■ TASK DESCRIPTION ■
Each line below should be retyped exactly, with no pictures.

RECORDED DATA START

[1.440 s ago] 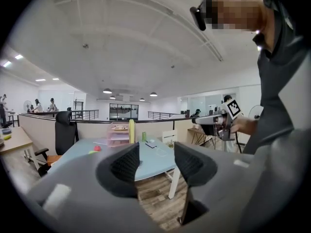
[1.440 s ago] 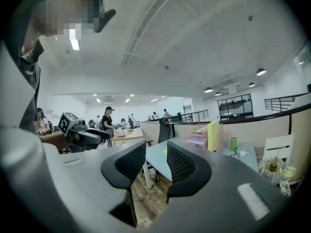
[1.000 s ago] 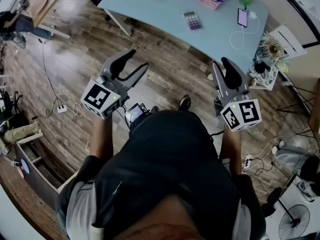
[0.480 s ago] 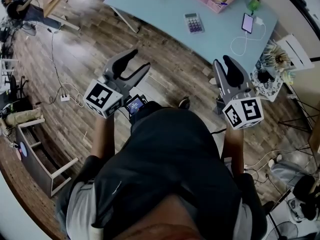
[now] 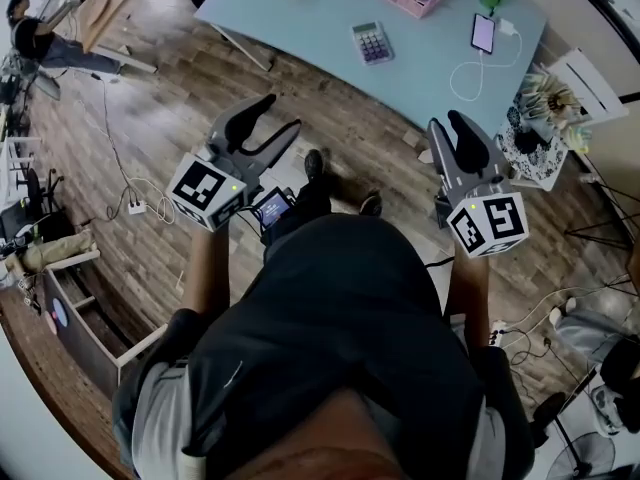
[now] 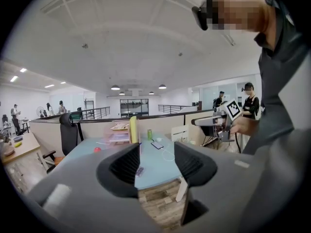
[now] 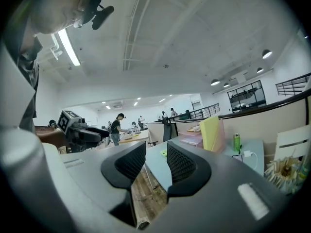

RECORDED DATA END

■ EXERCISE OUTPUT ■
[1.440 s ago] 
[1.440 s ago] 
[1.000 s ago] 
[0.480 s ago] 
[now] 
[now] 
[now] 

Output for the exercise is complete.